What you will do:
All lines below containing "nightstand" are to be listed.

Data for analysis:
————

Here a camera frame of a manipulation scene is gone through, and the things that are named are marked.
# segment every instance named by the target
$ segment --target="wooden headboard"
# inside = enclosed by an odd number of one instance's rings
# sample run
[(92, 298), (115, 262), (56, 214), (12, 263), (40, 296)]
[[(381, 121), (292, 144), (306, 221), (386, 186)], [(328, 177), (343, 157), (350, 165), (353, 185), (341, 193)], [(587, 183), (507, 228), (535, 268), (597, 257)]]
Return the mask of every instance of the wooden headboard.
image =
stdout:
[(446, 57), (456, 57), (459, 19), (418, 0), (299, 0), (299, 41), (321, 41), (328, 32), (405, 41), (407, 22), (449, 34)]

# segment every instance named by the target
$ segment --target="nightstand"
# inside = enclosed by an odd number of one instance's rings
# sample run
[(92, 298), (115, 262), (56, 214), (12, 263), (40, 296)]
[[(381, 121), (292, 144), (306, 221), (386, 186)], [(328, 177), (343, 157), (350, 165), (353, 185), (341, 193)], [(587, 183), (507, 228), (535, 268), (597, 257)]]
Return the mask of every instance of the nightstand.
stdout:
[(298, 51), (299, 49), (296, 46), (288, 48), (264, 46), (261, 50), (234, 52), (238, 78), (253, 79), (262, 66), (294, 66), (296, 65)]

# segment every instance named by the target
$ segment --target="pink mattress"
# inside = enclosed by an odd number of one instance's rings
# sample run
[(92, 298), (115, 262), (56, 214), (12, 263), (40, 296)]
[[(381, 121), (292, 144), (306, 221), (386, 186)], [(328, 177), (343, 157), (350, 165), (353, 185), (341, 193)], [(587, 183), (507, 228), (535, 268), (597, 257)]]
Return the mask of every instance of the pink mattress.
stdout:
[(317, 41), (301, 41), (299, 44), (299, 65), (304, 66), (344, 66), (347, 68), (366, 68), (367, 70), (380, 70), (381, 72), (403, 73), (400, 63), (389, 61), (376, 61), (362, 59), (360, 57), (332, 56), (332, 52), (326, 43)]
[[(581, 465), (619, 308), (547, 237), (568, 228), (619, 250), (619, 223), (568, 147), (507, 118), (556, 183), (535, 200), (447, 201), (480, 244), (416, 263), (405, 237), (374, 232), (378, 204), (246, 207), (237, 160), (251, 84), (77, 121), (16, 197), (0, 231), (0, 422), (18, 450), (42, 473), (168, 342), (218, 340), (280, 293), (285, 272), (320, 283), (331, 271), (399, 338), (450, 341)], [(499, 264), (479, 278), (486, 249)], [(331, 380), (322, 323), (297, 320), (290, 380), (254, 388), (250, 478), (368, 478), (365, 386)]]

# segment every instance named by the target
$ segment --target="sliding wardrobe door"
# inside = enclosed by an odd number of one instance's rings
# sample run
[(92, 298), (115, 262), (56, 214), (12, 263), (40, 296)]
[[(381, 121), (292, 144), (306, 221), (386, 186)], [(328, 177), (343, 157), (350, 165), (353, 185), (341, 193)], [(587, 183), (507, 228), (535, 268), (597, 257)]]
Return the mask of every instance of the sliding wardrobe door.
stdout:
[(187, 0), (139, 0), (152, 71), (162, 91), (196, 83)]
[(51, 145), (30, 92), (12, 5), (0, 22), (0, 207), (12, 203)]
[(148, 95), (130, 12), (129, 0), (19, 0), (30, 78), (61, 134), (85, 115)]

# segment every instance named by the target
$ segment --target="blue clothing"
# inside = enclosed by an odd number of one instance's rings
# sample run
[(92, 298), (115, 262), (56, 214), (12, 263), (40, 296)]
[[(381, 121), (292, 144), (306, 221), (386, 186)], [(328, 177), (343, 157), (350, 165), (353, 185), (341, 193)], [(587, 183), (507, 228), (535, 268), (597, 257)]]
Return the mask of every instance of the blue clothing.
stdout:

————

Solution:
$ segment --target="nightstand"
Return the mask of every instance of the nightstand.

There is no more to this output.